Sinto gosto de hortelã quando minha língua encontra com a sua, sinto sua mão direita encaixar em minha nuca, puxando-me para mais perto. Envolvo os braços em seu pescoço, o deixando me levar e quando vejo, o beijo se intensifica de tal forma que, quando percebo estou agarrando sua camisa nas costas com os dedos. O tecido embola embaixo de minhas mãos enquanto ele suga meu lábio inferior para dentro de sua boca, dando mordiscadas leves, causando mais arrepios involuntários em meu corpo. Sinto como se cada toque fosse uma carga de energia, fazendo com que cada célula do corpo explodisse, deixando meu corpo trêmulo e mole.
– Você não sabe o quanto esperei por isso. – Ele sussurra contra meus lábios, mas tudo que consigo sentir é minha cabeça girar.
– Eu sei. – Sussurro enquanto puxo mais ar para dentro dos pulmões antes de beijá-lo novamente.
– Acho melhor você descansar. – Duncan diz quando nos separamos novamente. – Não que o meu desejo não seja ficar aqui, mas você precisa lembrar que tem outros problemas pra resolver. – Fico o observando por um tempo até que finalmente entendo. – E uma boa noite de sono iria ajudar muito.
– Como você sabe?
Duncan sorri torto enquanto me coloca de pé com extrema facilidade.
– Tenho meus meios.
Franzo o cenho, mas ele se limita a sorrir, logo em seguida uma ideia passa em mente e sem saber ao certo como pronunciá-la, acabo empurrando a frase para fora.
– Você pode dormir aqui se quiser. – Digo rapidamente e logo vejo o sorriso torto se transformar, então pigarreio. – Claro, no sofá.

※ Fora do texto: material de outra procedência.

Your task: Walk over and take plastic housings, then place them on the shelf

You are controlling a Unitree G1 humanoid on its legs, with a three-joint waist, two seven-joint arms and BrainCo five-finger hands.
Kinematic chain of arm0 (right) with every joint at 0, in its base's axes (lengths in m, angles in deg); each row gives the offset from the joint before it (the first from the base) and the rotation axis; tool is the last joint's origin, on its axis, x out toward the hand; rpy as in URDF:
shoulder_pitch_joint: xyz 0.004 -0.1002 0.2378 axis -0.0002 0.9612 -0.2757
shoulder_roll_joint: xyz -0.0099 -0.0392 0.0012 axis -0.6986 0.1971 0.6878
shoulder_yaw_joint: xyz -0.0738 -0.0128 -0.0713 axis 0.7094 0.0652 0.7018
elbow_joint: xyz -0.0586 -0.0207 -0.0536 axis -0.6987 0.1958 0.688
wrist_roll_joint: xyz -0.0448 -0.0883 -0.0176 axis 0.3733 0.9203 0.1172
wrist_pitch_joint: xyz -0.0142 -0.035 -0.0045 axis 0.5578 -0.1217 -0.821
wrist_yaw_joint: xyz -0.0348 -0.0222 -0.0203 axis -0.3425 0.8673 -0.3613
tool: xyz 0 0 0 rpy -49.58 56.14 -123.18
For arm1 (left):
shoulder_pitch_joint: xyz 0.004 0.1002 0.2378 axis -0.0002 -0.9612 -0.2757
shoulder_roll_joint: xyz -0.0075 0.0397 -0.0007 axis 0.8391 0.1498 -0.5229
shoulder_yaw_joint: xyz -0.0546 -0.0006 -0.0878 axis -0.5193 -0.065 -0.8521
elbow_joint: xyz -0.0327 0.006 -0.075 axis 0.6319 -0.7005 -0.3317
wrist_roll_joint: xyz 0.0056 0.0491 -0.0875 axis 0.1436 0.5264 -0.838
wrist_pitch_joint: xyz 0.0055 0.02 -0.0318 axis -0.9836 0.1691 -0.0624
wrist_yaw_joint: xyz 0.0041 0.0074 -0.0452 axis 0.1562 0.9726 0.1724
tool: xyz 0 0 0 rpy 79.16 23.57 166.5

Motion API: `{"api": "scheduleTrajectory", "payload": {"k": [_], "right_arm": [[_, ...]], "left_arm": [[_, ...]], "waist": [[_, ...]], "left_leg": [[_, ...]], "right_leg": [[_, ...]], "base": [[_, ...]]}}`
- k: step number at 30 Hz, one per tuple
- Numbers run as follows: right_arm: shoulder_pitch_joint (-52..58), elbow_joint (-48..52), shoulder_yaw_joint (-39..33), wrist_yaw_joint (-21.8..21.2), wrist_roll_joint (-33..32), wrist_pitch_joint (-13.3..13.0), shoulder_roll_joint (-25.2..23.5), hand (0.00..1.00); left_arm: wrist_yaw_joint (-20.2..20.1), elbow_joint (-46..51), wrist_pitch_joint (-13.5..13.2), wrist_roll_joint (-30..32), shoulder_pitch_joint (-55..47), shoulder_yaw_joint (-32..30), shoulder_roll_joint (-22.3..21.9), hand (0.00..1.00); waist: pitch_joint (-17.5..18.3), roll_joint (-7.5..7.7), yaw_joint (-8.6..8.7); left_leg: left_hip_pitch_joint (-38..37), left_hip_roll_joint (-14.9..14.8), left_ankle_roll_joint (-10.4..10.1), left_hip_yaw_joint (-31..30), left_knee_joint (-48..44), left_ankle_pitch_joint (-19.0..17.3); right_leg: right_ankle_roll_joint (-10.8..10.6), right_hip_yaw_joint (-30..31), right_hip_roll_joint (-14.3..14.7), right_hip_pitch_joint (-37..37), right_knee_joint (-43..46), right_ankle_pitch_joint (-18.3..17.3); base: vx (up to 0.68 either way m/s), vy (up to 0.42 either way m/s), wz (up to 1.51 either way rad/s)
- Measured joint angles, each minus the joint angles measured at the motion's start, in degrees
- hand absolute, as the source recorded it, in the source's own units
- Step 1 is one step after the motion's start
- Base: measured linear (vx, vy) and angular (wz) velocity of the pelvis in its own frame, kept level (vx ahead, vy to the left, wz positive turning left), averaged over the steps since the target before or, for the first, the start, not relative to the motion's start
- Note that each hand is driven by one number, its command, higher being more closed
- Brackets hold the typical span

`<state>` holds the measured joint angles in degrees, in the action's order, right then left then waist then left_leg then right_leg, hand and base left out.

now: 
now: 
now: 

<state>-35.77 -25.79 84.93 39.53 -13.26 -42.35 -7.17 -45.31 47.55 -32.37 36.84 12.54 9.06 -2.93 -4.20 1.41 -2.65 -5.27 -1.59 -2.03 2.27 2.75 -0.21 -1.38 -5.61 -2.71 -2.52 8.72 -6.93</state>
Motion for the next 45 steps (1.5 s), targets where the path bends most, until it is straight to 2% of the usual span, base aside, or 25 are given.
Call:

– Não iria embora mesmo que mandasse. – Rebate humorado. – Mas não se preocupe com isso agora, só vá descansar.
Como se essa fosse à deixa final, viro as costas e entro no quarto, sento na cama sem dificuldade nenhuma e lembro que a dor nos ferimentos se foi há algum tempo, com isso começo a retirar os curativos. Percebo logo em seguida que não possuo nenhum resquício de lesão nem mesmo aqueles cortes que acordei ontem, nem mesmo um único roxo. Seguro um grito de pavor quando volto à sala, percebendo que Duncan já havia arranjado um jeito de se encaixar no sofá.
– Como isso pode ser possível? – Pergunto e o vejo olhar para mim assustado. – Como posso ter me curado tão rápido?
Duncan se levanta e caminha em minha direção.
– Por que os bruxos tem o poder de regeneração rápida. – Responde, e o vejo passar a mão nos cabelos da nuca enquanto pensa. – É algo que precisamos ter.
– Por que precisamos ter?
– A nossa vida é um pouco conturbada Luna, mas é muita coisa para absorver. – Responde e me puxa gentilmente para um abraço. – Não se preocupe vou lhe contar tudo com o passar do tempo, mas lhe peço que tenha paciência.
Suspiro irritada não querendo esperar tempo nenhum, mas sentindo que preciso disso para que não seja levada a loucura. Então relembro do que sou e das coisas que disse, e isso só torna tudo ainda mais difícil de ser absorvido, apesar do fato de que tudo que falou são as únicas coisas que fazem sentido para o que passei desde a infância.
– Isso tudo ainda não faz sentindo. – Digo em voz baixa e de encontro a seu peito. – Apesar de que bem lá no fundo faz. Mas ouvindo em voz alta é absurdo.
Ouço-o sorrir e percebo que meu ouvido de encontro ao seu peito fez com que parecesse mais um ronronar grave.
– Eu sei disso, mas a partir de agora tudo começará a fazer sentindo.